Book Review by Deirdre Sinnott
Our America and Theirs: Kennedy and the Alliance for Progress —
The Debate at Punta del Este, Speeches and interviews by Ernesto Che Guevara, 120 pp., Ocean Press.
September 19, 2006
Books referenced in review:
The Alliance that Lost its Way: A Critical Report on the Alliance for Progress, by Jerome Levinson and Juan de Onis
Confessions of an Economic Hit Man, by John Perkins
Inside the Company: CIA Diary, by Phillip Agee
Cloaks and daggers on the international stage
After the failed April 1961 “Bay of Pigs” invasion of Cuba, U.S. President John F. Kennedy attempted a “regime change” by other means. He proposed a large aid package to Latin America and called the Alliance for Progress. According to Kennedy, the Alliance’s goal was “…to complete the revolution of the Americas, to build a hemisphere where all men can hope for a suitable standard of living and all can live out their lives in dignity and in freedom.” [Address by President Kennedy at a White House Reception for Latin American Diplomats and Members of Congress, March 13, 1961]
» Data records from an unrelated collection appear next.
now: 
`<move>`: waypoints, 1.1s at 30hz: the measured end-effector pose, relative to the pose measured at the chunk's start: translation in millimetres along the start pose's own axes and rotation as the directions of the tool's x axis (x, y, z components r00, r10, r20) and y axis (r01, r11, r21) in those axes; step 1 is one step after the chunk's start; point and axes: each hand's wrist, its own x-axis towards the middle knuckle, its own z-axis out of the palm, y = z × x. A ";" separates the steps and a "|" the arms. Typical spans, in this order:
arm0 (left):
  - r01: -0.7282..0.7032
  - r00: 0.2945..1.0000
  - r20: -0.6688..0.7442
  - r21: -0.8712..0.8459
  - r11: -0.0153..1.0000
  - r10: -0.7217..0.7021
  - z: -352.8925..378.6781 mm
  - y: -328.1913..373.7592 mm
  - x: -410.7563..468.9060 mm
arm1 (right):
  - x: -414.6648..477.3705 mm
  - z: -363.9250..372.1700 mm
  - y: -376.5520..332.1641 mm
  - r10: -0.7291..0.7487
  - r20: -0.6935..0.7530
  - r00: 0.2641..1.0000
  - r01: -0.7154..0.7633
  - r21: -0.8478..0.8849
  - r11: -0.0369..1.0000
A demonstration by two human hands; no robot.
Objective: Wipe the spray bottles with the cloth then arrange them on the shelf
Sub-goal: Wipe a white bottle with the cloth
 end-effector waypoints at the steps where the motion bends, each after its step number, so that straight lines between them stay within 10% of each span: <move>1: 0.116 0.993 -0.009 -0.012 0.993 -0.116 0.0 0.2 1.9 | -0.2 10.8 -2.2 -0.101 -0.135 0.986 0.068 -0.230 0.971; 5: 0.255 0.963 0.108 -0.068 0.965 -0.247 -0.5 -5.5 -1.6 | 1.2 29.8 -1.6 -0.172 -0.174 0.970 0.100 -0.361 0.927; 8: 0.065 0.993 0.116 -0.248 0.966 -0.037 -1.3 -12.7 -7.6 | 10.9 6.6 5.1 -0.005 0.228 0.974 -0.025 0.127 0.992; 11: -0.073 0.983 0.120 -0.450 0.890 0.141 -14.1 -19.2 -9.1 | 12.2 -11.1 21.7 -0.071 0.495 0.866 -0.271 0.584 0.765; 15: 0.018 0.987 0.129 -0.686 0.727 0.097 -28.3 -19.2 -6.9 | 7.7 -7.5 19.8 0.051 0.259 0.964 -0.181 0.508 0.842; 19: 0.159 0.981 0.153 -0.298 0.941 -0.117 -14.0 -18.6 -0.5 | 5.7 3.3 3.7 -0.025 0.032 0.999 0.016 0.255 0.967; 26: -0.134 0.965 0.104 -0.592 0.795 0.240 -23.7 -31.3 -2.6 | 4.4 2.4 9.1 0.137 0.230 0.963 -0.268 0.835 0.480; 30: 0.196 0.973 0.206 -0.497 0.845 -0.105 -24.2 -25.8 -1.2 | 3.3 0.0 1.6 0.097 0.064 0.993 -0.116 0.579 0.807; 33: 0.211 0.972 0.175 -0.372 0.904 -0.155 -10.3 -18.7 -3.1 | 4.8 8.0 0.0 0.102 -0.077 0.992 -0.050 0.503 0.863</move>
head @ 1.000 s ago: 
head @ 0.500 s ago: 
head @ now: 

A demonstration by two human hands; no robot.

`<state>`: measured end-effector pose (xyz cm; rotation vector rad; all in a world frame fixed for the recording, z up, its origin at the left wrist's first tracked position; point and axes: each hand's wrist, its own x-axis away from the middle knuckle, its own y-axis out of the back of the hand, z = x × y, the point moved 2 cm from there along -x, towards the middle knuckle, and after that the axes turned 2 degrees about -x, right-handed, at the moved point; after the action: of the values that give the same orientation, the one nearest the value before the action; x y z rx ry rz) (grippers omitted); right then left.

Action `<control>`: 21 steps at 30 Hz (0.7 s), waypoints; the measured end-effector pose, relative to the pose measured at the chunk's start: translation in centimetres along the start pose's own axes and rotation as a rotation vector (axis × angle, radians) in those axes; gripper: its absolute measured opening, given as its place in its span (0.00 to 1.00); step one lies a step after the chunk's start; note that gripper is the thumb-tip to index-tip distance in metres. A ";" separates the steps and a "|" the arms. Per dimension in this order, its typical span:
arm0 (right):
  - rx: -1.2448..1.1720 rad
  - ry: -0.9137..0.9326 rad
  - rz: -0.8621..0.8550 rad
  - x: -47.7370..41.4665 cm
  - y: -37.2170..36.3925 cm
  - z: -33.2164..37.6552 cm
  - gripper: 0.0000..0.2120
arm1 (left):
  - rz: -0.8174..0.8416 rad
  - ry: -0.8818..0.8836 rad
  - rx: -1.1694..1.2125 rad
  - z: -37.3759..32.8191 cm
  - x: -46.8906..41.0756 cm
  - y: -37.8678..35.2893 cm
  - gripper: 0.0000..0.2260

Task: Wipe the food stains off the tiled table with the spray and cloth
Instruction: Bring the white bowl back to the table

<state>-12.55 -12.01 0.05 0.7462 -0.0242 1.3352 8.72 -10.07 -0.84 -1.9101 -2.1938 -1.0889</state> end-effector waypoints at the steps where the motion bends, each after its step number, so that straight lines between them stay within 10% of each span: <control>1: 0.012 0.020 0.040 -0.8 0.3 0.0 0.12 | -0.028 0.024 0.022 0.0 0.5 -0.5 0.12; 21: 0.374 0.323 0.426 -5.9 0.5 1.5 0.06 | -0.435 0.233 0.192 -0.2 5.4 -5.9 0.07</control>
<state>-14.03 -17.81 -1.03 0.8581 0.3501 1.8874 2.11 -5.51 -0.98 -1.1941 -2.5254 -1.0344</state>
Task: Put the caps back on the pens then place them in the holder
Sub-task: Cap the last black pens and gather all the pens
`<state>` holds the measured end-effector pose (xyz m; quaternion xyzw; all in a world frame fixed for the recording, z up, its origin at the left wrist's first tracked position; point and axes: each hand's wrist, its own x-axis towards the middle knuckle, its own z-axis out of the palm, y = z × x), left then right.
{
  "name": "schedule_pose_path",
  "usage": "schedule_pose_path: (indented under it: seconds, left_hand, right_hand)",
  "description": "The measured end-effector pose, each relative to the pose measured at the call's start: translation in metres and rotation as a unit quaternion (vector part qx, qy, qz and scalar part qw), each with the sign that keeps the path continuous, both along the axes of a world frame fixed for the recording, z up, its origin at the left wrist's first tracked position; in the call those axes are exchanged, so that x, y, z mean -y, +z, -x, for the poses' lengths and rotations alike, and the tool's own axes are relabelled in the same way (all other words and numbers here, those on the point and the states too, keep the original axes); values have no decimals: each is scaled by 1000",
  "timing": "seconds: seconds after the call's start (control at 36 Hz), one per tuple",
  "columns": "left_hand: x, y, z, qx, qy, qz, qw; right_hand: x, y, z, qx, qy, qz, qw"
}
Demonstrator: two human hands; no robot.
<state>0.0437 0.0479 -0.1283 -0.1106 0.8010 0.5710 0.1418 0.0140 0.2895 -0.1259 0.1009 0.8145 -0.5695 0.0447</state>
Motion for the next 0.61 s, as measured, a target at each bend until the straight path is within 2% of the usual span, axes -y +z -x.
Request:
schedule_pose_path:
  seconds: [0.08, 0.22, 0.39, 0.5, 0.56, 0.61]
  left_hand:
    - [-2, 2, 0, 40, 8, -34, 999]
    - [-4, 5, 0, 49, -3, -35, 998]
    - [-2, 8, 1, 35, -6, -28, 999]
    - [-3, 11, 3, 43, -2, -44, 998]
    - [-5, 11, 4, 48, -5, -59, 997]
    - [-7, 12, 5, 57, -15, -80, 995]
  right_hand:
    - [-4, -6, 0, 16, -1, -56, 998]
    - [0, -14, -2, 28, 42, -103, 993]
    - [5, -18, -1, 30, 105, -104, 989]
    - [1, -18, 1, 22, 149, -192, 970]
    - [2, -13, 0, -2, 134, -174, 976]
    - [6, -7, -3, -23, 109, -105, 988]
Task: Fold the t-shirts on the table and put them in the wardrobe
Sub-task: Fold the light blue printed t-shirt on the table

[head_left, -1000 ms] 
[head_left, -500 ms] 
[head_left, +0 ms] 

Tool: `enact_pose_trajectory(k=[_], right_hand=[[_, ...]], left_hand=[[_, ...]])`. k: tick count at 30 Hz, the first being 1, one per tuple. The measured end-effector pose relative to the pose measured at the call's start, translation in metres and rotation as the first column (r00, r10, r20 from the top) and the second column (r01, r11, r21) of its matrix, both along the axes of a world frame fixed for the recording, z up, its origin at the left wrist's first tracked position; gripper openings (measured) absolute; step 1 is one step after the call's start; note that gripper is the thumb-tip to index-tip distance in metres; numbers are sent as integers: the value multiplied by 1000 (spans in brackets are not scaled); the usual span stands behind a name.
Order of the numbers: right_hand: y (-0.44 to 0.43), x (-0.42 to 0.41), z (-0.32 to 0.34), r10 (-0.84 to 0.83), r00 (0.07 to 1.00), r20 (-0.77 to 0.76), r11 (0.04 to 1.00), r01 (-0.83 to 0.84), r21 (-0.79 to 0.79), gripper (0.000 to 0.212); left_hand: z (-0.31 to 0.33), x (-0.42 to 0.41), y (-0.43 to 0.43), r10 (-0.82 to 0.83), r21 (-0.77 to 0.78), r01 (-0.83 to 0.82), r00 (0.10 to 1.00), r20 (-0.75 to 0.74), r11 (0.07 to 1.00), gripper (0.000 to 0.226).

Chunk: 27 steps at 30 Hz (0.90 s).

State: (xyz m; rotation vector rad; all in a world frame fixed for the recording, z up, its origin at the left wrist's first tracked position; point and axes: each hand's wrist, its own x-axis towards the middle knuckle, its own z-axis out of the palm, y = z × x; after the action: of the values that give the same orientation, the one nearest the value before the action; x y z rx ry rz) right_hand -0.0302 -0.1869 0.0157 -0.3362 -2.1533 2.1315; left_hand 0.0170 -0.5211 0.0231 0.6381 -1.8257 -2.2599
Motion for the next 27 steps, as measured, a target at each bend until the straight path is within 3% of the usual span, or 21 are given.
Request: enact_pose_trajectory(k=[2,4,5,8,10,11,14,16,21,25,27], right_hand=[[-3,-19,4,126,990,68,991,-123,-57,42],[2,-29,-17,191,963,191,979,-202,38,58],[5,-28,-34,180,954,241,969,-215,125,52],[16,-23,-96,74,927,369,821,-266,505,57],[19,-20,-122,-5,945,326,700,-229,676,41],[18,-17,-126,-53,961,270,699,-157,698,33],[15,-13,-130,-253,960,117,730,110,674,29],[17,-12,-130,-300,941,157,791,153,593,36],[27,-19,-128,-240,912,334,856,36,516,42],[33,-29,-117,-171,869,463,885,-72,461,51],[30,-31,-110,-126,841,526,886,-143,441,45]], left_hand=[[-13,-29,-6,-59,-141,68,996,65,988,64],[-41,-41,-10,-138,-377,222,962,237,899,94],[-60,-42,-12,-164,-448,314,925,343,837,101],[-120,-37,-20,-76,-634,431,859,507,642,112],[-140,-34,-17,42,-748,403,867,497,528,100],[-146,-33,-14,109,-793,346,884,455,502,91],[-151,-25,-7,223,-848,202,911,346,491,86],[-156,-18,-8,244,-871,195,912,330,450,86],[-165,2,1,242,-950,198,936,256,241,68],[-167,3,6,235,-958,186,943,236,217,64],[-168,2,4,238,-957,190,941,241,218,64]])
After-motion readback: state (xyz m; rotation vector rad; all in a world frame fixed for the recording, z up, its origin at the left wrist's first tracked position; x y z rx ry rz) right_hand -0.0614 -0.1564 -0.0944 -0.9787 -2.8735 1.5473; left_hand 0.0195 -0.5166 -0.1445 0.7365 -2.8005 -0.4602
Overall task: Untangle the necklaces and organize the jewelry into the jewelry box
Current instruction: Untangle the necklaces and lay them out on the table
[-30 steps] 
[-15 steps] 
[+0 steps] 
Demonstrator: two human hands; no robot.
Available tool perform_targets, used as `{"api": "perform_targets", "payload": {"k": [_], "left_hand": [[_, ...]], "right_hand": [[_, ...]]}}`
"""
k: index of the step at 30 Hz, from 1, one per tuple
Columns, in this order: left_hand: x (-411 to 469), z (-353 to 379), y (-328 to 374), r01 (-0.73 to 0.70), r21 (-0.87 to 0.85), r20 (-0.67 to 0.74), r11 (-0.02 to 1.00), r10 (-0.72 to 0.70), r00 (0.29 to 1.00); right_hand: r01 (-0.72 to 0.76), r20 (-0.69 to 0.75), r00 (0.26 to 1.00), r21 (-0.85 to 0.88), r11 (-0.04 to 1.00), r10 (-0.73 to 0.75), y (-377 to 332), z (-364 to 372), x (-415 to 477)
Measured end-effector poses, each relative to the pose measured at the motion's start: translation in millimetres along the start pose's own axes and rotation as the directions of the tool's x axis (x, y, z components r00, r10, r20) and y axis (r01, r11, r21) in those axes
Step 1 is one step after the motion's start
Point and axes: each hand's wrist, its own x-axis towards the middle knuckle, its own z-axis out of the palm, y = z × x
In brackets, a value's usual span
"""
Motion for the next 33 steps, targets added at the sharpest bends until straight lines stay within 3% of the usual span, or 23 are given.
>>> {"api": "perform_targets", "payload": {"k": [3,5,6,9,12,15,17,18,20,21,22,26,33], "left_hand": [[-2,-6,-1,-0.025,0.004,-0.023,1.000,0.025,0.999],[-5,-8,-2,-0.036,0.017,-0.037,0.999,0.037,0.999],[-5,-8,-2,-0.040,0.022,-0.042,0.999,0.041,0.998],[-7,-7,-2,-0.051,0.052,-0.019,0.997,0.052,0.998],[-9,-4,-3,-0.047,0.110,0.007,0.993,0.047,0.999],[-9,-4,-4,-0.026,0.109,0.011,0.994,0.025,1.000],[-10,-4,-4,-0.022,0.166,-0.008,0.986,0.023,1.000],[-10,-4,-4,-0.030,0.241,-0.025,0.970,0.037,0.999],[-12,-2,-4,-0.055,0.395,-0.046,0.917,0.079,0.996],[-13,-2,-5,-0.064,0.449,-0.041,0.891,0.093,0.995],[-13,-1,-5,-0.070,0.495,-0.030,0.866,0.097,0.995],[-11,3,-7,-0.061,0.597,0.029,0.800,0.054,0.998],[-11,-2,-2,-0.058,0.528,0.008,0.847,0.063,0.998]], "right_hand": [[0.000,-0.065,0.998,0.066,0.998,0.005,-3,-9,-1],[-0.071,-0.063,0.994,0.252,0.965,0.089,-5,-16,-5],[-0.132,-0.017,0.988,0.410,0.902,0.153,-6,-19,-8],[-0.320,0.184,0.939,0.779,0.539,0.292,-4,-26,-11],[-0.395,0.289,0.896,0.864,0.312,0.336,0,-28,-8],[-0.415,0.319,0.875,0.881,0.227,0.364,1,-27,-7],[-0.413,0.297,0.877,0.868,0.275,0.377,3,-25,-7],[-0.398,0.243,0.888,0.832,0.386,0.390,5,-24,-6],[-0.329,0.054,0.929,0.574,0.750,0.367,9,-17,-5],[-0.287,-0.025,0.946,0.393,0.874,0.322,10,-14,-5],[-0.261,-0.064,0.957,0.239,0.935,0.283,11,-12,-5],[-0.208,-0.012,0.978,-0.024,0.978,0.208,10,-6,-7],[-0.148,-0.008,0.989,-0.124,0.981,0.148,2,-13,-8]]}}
Nothing could have been further from the truth. The vague language Punta del Este accord hid its true purpose. The United States was looking for a way to isolate the revolutionary government of Cuba and provide a counterbalance to the example of socialism that Cuba provided. At the time the world looked at the emerging socialist government and the sweeping changes in the property relations with hope and inspiration, if one was a poor person; or fear and horror, if one was rich.
Three speeches delivered by Che Guevara in at the founding meeting for the Alliance for Progress, held August 1961 in Punta del Este, Uruguay, have been reprinted by Ocean Press in a new book, “Our America and Theirs: Kennedy and the Alliance for Progress — The Debate at Punta del Este.” Also included is a never-before published transcript of a press conference held in Cuba upon Che’s return. Guevara’s speeches exposed a process that continues to this day: The United States' offering of financial aid to Latin America and extracting mega-profits and economic control in return.
According to a secret State Department document addressed to the U.S. Ambassador in Venezuela and quoted extensively by Che:
If, by means of propaganda, etc., Castro can convince the disaffected elements of Latin America that basic social reforms are really being made that benefit the poorest, the attraction of the Cuban example will increase and continue to inspire imitators on the left in the whole region. The danger is not so much that a subversive apparatus, with its center in Havana, could export revolution, as that growing extreme poverty and discontent among the masses of the Latin American people may provide the pro-Castro elements opportunities to act.
Ernesto Che Guevara exposed the true goals of the Alliance. “I must say that Cuba’s interpretation is that this is a political conference. Cuba does not agree that economics can be separated from politics, and understands that they always go together. That is why you cannot have experts who speak of models when the destinies of a people are at stake.”
Neoliberalism by another name
Che’s prescient comments anticipate admissions by John Perkins in his 2004 book “Confessions of an Economic Hit Man.” Perkins describes the strategy used by him, and other so-called "economic advisors," across the developing world. The International Monetary Fund, the World Bank, or a President with an “aid and loan package” presents a poor country with a “plan for development.” Grand projections of economic growth are detailed if only the country will build a massive project, such as a hydro-electrical plant, with the entire necessary infrastructure. It could be highways or an electrical grid system that can distribute electricity to an inflated number of new factories that will spring up. The country need only accept huge loans and agree to use U.S. companies to complete the work. Promises are made of healthy profits — once the project is completed. All of the money flows from the banks to the country in question, then right back into U.S. via contractors like Halliburton and Bechtel. Countries in need of development are left with behemoth ventures, hopelessly large and in some cases poorly built, and crushing debt. In order to pay the debt they are put an austerity plan that guts any social programs and further impoverishes the people. It’s a lose-lose situation for the country involved and a win-win for U.S. banks and corporations.
In his book, “Inside the Company: CIA Diary,” Phillip Agee, a former CIA agent who was stationed in Equator and other Latin American countries during the greater-part of the life of the Alliance for Progress, called it a “fraud,” a “failure,” and a “safety-valve for capitalist injustice and exploitation.”
Whether it’s the Alliance for Progress which died in 1973, NAFTA, CAFTA, or the FTAA “Our America and Theirs” exposes the shackles that come with imperialist financial aid.
Che Guevara comes alive in the words of his speeches. His intelligence and commitment to the poor people of Latin America shines like a beacon for those who want to fight for justice and to really bring “a suitable standard of living” and “dignity” to the world.